# Work to complete
Look through the data below for the line with "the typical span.", and transcribe it exactly together with each line after it up to and including the line with "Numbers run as". Give nothing else.
** Opening Raw data block **
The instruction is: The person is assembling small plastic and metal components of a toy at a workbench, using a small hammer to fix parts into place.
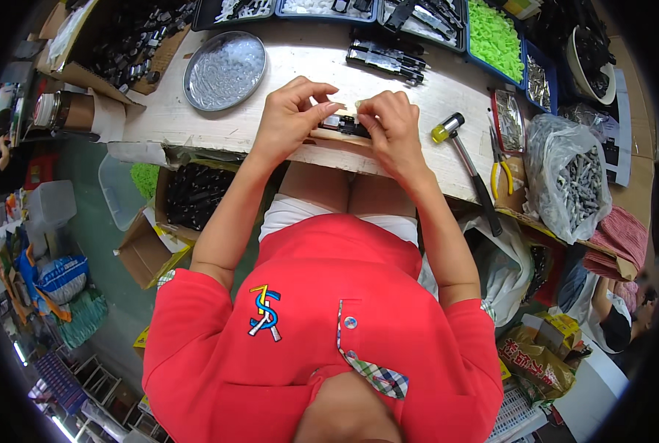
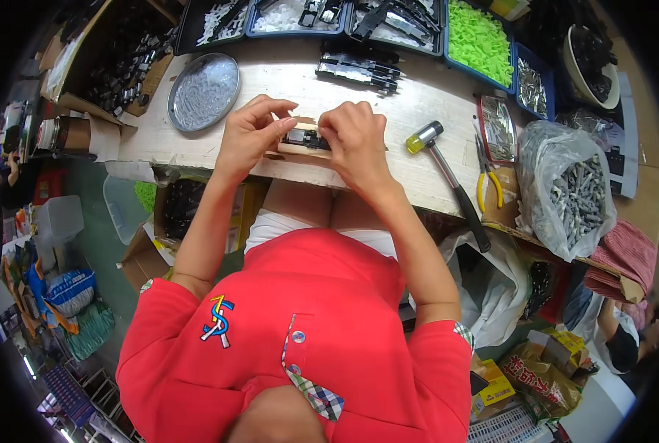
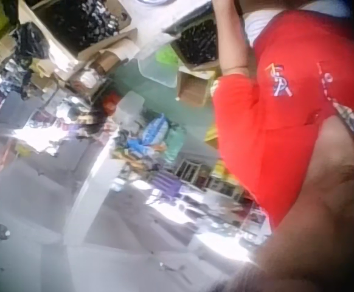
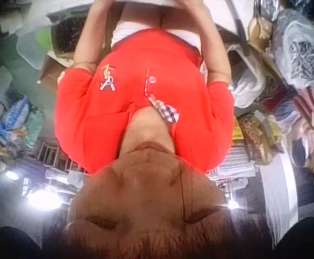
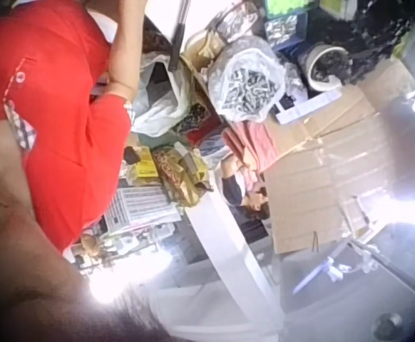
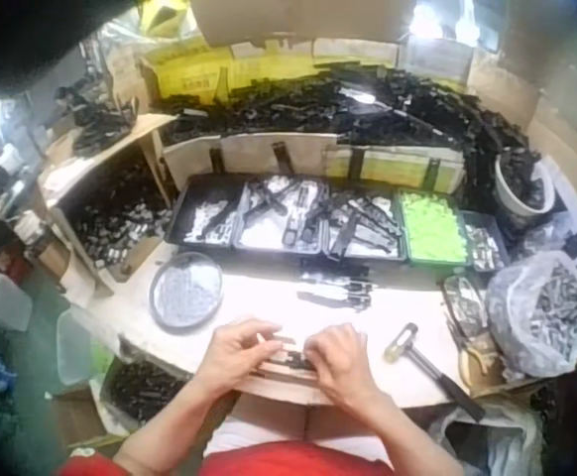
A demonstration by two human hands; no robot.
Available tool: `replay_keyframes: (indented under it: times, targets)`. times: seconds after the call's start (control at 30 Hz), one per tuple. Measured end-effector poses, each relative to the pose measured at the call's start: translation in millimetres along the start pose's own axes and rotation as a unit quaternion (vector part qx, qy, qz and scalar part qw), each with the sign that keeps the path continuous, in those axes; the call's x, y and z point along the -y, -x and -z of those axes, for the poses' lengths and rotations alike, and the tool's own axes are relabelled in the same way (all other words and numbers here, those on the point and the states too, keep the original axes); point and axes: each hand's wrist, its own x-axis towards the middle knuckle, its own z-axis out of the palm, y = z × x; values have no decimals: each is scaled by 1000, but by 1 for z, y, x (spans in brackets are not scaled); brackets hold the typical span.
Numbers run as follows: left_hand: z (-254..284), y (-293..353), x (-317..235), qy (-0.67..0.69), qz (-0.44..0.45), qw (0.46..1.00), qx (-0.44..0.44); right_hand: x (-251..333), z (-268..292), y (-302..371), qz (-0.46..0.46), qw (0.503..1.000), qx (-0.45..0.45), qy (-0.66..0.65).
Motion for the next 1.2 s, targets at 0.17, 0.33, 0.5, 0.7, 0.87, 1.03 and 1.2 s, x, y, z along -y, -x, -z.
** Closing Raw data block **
# Solution for this exercise
Available tool: `replay_keyframes: (indented under it: times, targets)`. times: seconds after the call's start (control at 30 Hz), one per tuple. Measured end-effector poses, each relative to the pose measured at the call's start: translation in millimetres along the start pose's own axes and rotation as a unit quaternion (vector part qx, qy, qz and scalar part qw), each with the sign that keeps the path continuous, in those axes; the call's x, y and z point along the -y, -x and -z of those axes, for the poses' lengths and rotations alike, and the tool's own axes are relabelled in the same way (all other words and numbers here, those on the point and the states too, keep the original axes); point and axes: each hand's wrist, its own x-axis towards the middle knuckle, its own z-axis out of the palm, y = z × x; values have no decimals: each is scaled by 1000, but by 1 for z, y, x (spans in brackets are not scaled); brackets hold the typical span.
Numbers run as follows: left_hand: z (-254..284), y (-293..353), x (-317..235), qy (-0.67..0.69), qz (-0.44..0.45), qw (0.46..1.00), qx (-0.44..0.44); right_hand: x (-251..333), z (-268..292), y (-302..371), qz (-0.46..0.46), qw (0.503..1.000), qx (-0.45..0.45), qy (-0.66..0.65).

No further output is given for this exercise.